Not to put it too bluntly, Yes. We are always fallible, and can never be certain of knowing the truth, but that doesn’t mean that there can be as many different truths as we like.
More generally, the piece as a whole was aptly described by Rob Corr as a ‘time-buyer’. I think it’s clear that if Ryan had access to her notes and could prove Windschuttle wrong, she wouldn’t have indulged in this kind of thing, which just played into his hands. I’m prepared to wait and see what she has to say – given the inaccuracies and selective presentation already pointed out by Bain Attwood and Henry Reynolds among others, I don’t see any reason to rely on Windschuttle’s assertions.

Further update All the comments threads are lively today, but this is probably the best.

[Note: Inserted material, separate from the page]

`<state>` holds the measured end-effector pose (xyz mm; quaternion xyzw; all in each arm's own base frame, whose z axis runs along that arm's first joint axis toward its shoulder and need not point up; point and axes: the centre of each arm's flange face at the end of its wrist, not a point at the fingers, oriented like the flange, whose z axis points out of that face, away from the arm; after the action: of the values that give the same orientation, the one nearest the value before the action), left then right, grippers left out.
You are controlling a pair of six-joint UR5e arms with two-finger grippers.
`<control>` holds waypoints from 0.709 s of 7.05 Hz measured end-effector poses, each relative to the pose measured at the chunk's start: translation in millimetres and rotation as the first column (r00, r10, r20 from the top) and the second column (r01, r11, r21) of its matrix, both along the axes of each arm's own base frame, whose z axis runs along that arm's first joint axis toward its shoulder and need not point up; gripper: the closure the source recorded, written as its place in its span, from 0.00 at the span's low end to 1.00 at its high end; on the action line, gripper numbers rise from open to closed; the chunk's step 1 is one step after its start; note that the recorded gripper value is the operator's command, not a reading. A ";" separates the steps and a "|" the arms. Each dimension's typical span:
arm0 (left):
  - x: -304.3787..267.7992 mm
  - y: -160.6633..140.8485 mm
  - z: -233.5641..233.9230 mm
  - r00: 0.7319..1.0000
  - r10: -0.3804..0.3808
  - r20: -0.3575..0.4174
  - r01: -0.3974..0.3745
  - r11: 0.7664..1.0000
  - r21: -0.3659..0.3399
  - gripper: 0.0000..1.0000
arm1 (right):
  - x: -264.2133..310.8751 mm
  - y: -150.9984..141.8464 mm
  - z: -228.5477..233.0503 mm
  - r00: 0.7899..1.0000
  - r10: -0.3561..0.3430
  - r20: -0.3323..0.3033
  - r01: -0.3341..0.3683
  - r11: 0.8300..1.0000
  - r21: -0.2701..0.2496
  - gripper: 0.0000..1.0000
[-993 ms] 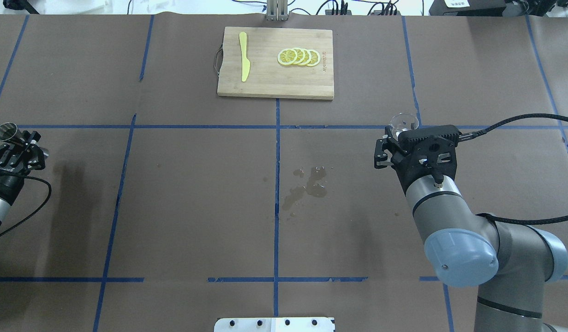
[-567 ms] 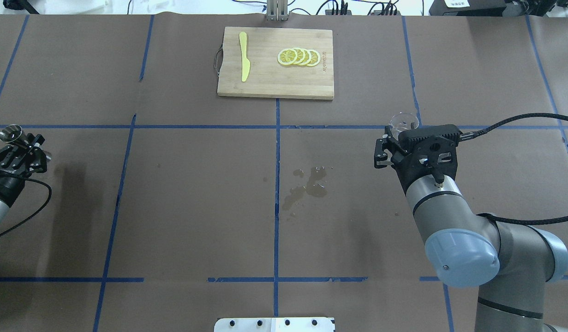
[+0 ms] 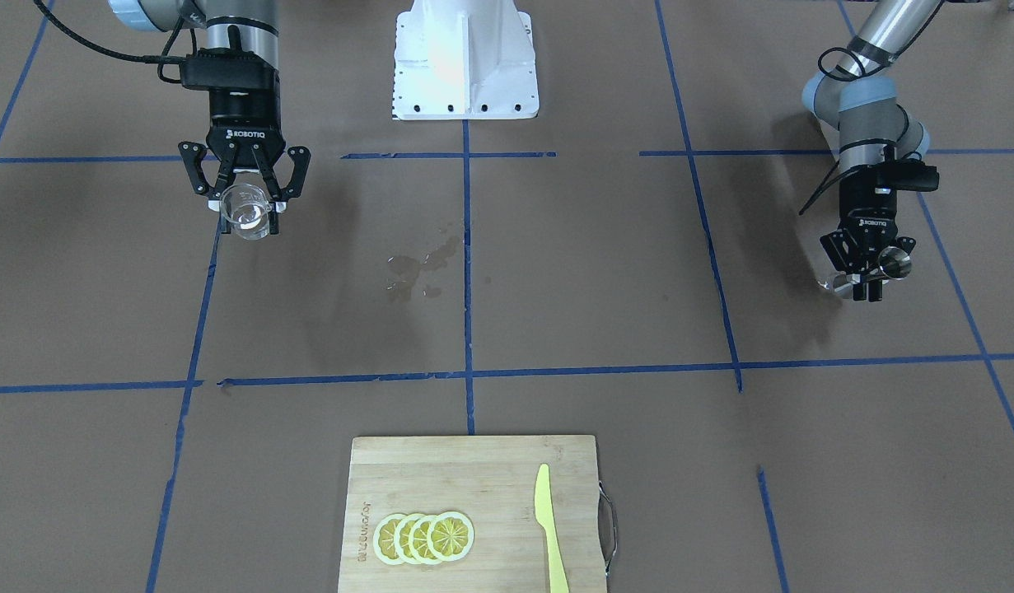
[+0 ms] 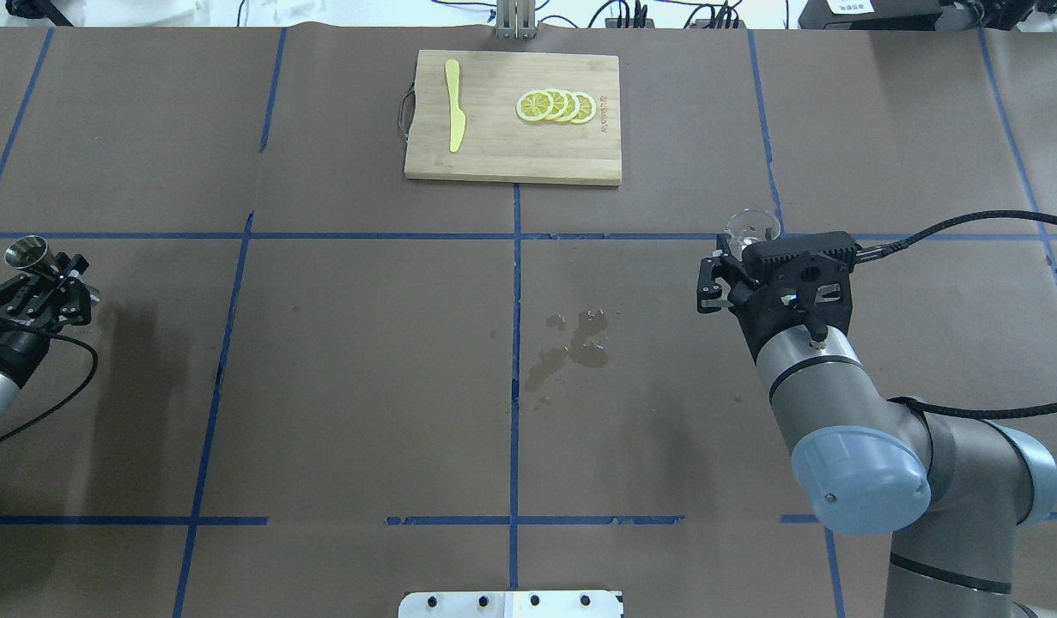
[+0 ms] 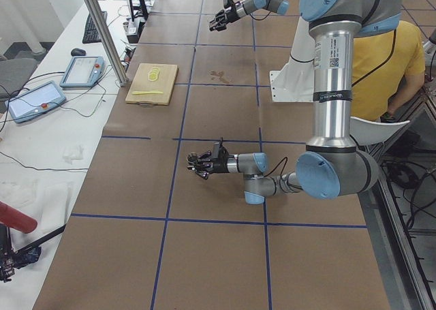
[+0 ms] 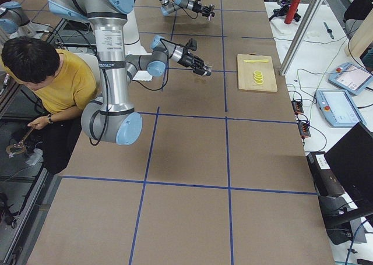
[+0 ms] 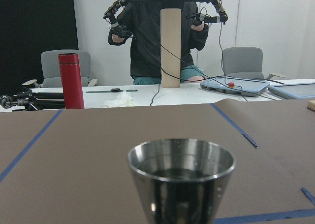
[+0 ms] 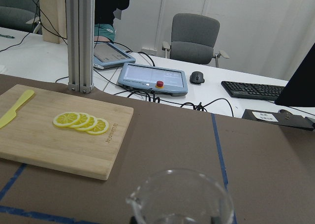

Out of a bunch of excellent contributions, pro and con, I’m most grateful to Rob Corr for putting something very close to my own views better than I could myself. For a thoughtful statement of the contrary view, read the thread then visit Gary Sauer-Thompson. And the renewal of the pomo debate has tempted its undefeated champion, Don Arthur, out of retirement, squaring off against the self-explanatory Derrida Derider. Last, but not least, one of the main participants in the debate, Cathie Clements, has offered some useful thoughts on truth and history. She has more to say here.

Deja vu

Quite a few people have made comparisons between the controversies that have been discussed here recently and the exposure of bogus (or at least very unprofessional) research by US historian Michael Bellesiles purporting to show that very few Americans owned guns before the Civil War. Bellesiles has had a major prize revoked and has resigned his position. You can pick your own parallels, but I was struck with this familiar rhetorical trope, quoted in a long and critical piece in the History News Network

In a taped interview published in the Emory Report in 1999, Bellesiles said, “I’m familiar with guns — I used to be in the NRA, as a matter of fact.

Another example of a sinner seeing the light!